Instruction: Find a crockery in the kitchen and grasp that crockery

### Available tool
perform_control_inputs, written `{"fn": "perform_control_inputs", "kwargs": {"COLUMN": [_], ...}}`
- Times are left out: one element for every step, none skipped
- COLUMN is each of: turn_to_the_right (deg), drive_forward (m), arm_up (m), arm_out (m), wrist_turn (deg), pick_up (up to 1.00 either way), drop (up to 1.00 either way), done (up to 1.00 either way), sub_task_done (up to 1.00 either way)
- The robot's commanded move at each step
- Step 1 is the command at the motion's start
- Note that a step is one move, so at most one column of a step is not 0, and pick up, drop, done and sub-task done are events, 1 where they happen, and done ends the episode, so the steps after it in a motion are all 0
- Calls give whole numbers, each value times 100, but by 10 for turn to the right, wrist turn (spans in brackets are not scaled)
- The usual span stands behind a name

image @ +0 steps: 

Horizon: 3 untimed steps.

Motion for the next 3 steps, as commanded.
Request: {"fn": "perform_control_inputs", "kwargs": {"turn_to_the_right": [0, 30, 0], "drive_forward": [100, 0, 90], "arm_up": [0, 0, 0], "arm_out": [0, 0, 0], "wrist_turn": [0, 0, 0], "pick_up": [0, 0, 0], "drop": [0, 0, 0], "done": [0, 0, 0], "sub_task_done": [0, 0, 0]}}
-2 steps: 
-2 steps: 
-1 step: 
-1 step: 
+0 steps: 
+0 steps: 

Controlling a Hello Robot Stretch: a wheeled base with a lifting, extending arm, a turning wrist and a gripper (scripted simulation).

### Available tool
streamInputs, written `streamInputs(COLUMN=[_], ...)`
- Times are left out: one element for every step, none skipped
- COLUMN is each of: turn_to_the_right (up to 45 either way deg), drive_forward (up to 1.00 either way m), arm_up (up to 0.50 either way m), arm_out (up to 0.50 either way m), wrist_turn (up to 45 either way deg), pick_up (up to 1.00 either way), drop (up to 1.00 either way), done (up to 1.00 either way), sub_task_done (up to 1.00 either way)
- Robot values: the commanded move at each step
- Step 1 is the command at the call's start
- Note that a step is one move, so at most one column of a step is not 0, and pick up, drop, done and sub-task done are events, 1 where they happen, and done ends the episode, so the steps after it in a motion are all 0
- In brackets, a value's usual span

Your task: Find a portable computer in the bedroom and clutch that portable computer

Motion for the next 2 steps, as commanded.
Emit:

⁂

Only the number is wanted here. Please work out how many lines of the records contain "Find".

2